Closed Bug 1018836 Opened 10 years ago Closed 10 years ago

Lockscreen fails to respond for a few seconds

Categories

(Firefox OS Graveyard :: Gaia::System::Window Mgmt, defect, P1)

ARM
Gonk (Firefox OS)
defect

Tracking

(blocking-b2g:2.0+, b2g-v2.0 fixed)

RESOLVED FIXED
2.0 S3 (6june)
blocking-b2g 2.0+
Tracking Status
b2g-v2.0 --- fixed

People

(Reporter: ladamski, Assigned: alive)

References

()

Details

(Keywords: perf, regression, Whiteboard: [c=effect p= s=2014.06.06.t u=2.0] [systemsfe])

Attachments

(4 files, 2 obsolete files)

Flame 2.0 20140601 (10G-2 base)

When trying to unlock the phone, the lockscreen is unresponsive for 2-3 seconds.  Sometimes it doesn't even render the lockscreen at all and you see just see the translucent overlay and background during that time.
Using the Flame and:

Gaia   82679a5ce84d1b6bf388da6536d5682a3ad56de3
SourceStamp 6a984e21c2ca
BuildID 20140602072051
Version 32.0a1
10-G base

I still see the issue with the lockscreen being sluggish to open, although I haven't seen it not rendering the lockscreen at all.

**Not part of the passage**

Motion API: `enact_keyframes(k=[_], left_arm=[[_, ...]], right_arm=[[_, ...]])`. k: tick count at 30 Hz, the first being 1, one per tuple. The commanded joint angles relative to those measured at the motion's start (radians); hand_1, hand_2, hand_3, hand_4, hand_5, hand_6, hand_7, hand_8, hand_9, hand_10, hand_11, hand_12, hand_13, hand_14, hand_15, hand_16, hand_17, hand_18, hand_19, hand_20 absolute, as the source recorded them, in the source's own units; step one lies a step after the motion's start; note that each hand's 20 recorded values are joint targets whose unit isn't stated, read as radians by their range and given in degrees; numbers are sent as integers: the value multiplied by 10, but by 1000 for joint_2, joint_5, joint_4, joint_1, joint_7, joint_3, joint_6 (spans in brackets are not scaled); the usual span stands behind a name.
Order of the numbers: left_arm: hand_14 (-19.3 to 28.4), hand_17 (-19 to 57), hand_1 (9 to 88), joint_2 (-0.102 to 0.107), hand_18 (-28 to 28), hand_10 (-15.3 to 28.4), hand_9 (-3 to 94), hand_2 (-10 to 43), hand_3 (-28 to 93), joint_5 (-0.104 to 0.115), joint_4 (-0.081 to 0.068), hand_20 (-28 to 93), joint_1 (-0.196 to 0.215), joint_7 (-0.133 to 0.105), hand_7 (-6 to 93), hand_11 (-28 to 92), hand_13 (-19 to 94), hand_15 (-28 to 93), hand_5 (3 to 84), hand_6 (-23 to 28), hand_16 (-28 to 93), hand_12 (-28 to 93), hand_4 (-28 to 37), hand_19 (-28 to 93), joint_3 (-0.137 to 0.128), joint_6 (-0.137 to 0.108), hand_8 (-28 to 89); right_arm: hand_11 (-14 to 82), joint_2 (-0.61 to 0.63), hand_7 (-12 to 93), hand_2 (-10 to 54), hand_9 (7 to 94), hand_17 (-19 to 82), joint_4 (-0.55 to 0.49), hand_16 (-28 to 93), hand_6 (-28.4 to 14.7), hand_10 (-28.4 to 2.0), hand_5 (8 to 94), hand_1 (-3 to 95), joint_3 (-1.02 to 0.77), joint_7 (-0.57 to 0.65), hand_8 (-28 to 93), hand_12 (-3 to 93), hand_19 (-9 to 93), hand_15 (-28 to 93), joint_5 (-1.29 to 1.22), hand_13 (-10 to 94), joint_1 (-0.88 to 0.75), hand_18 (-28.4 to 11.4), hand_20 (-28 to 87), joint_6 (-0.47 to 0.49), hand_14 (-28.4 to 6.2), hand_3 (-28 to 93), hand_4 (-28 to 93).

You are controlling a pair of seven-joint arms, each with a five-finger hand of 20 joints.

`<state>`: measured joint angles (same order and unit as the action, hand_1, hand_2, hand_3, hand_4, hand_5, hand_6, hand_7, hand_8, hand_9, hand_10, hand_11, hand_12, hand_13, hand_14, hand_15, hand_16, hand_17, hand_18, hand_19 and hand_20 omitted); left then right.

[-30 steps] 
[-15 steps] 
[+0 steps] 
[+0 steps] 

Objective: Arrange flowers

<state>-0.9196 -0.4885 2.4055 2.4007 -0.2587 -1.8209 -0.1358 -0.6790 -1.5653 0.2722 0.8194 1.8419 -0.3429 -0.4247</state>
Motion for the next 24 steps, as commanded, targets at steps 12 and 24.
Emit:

Adding the appropriate keywords to nail down when this regression started.
Thats a profile:
http://people.mozilla.org/~bgirard/cleopatra/#report=4008a136ed93e986d05a173235a06c09ddb1d046

We see 3 touch events where I try to use the slider but nothing happens.
Afterwards the transition to the homescreen is very slow.
I've bisect to hunt the similar symptom, which is the LockScreen would show a semi-transparent background of the homescreen. And here is the result:

450feb56670368032aafcca287418137d874b53e is the first bad commit
commit 450feb56670368032aafcca287418137d874b53e
Author: Alive Kuo <alegnadise@gmail.com>
Date:   Wed Apr 16 15:56:03 2014 +0800

    Bug 950673 - Delay animationend event until active app loaded.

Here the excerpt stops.